Please use the following as inspiration for emailing your local MP.
You can find out your local MP, and their contact email address, here.
Dear [Name, Surname]
I am writing as a member of your constituency to ask for your support for tabled amendments NC2 through to NC6 to the Data (Use and Access) Bill, aimed at strengthening and protecting the UK’s creative sector. The Bill is currently at Report Stage and is expected to be debated again after the Easter recess.
I am a TV/film director, {insert credits}, and as a freelancer, the residual and royalty income I earn from the copyright in my work helps support me in my career and enables me to create new works.
The success of our creative industries – worth £125bn to the UK economy - is underpinned by copyright protections. But these intellectual property rights are at risk of being undermined by AI, threatening the livelihoods of creators such as myself and thousands of other directors, writers, composers and artists.
Creative works protected by copyright, such as music, images, books and audiovisual works including TV and film, are routinely scraped from the internet by generative AI developers without permission or payment. These creative works are then used to train AI tools and generate unlimited numbers of outputs.
Creators want to embrace generative AI and realise the many opportunities it offers. But this will only be possible if the Government takes action to:
• Protect copyright, in turn supporting a dynamic licensing market that ensures creators are fairly remunerated and provides certainty for businesses.
• Introduce meaningful transparency obligations on generative AI developers to disclose detailed information on all creative works used in AI training.
• Take advantage of the UK’s world-leading creative and tech sectors to set a global standard for AI that supports, not undermines, the creative industries.
Transparency is a key first step in making sure that creators are fairly compensated for the use of their works. AI developers aren’t currently disclosing the works they are using to train their models, therefore as creators it’s not possible to know how our works are being used, seek compensation for these uses or enforce our rights. If AI developers want to use copyright materials to train their AI models, it is only reasonable that rightsholders are provided with transparency over what materials are being used. It should not be left to individual rightsholders and creators to have to try to find this out.
The tabled amendments NC2 through to NC6 to the Data (Use and Access) Bill, recognise that transparency - coupled with a strong copyright protection framework – are important to protecting the UK's creative economy. I would like to ask you to support these amendments.

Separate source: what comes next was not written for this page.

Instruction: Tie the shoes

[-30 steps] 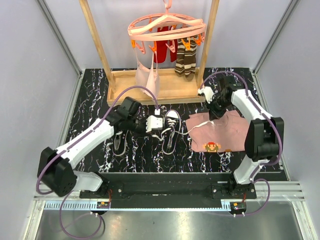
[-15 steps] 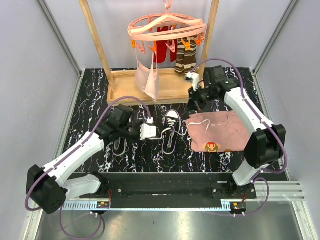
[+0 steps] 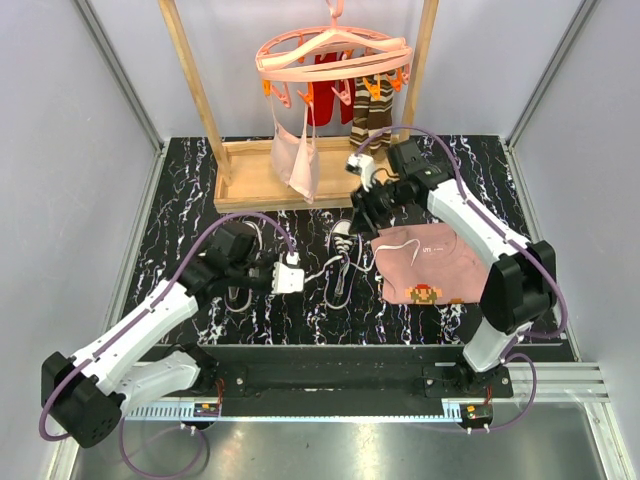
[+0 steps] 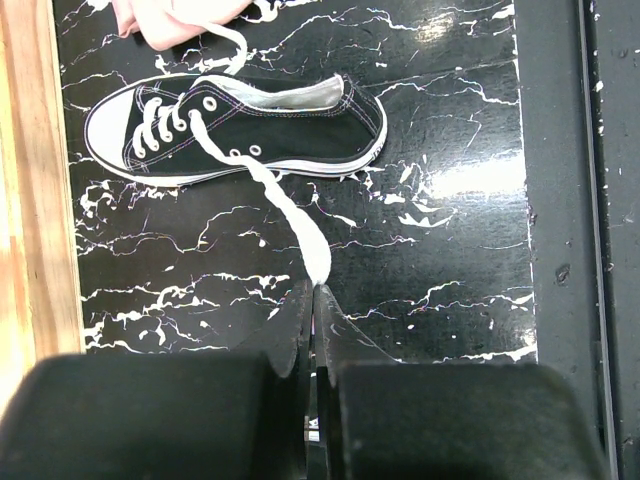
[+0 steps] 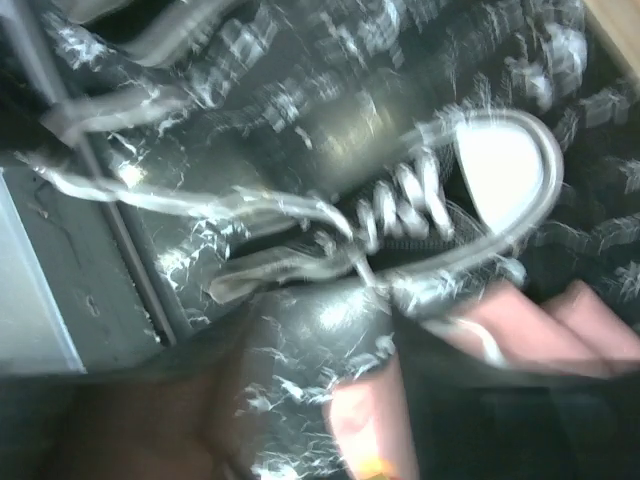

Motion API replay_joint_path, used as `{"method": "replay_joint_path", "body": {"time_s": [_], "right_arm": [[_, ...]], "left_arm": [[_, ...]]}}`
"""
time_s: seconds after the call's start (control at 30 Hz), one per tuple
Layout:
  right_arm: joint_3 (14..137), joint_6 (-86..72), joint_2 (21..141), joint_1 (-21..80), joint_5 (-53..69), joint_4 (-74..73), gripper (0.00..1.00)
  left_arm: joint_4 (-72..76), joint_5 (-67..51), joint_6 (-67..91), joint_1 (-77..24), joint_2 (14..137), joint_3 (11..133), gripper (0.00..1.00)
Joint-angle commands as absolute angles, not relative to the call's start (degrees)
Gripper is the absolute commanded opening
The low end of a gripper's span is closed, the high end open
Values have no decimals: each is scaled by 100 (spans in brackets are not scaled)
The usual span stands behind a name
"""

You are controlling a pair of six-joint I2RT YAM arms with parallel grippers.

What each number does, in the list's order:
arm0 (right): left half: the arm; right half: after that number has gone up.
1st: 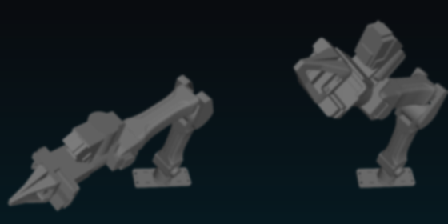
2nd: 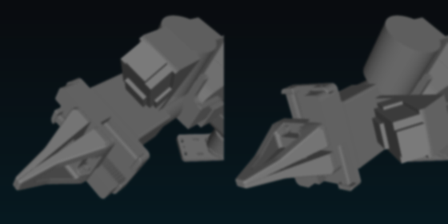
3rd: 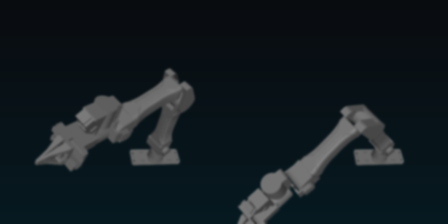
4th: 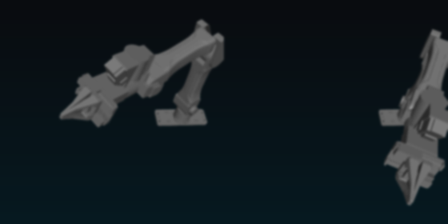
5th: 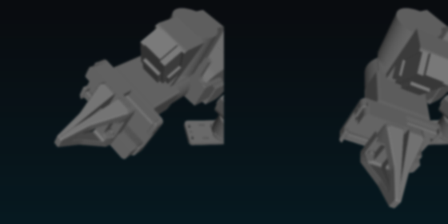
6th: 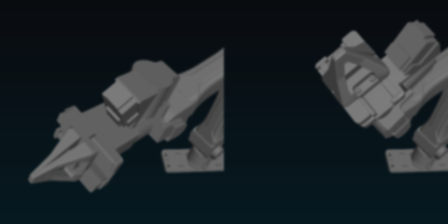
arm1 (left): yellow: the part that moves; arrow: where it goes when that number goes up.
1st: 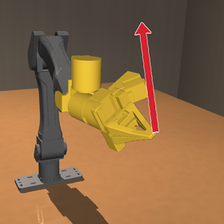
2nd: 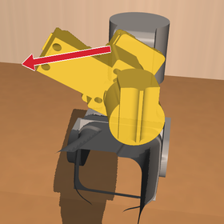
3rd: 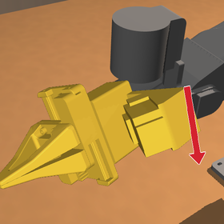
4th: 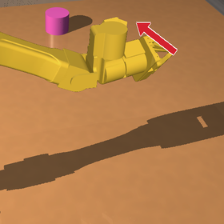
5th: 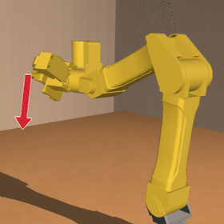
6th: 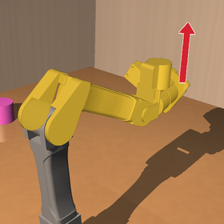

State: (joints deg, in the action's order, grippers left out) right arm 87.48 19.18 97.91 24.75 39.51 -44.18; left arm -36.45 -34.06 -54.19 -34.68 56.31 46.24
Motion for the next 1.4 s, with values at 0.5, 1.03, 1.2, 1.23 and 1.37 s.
{"method": "replay_joint_path", "body": {"time_s": [0.5,1.03,1.2,1.23,1.37], "right_arm": [[8138,3841,10432,554,1881,-5265,72],[8367,3244,9889,641,3672,-5247,0],[8666,2515,9326,1710,4455,-5028,0],[8718,2401,9308,1914,4491,-4940,0],[9087,1628,9526,2732,4535,-4386,0]], "left_arm": [[-3603,-3516,-5484,-3507,6003,4843,0],[-3586,-3454,-5519,-3498,5986,4852,0],[-3288,-3463,-5660,-3516,5661,4597,0],[-3200,-3428,-5678,-3516,5573,4571,0],[-3120,-3375,-5783,-3525,5441,4465,0]]}}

You may have seen from articles in the media that newly-published research shows strong support among your Parliamentary colleagues for such measures, with 92% of MPs believing AI developers should be required to be transparent with authors and publishers about the materials used to train their LLMs (large language models).
Film and TV are a great British success story, which brings pride to our communities and is celebrated globally. It’s important that we keep them that way.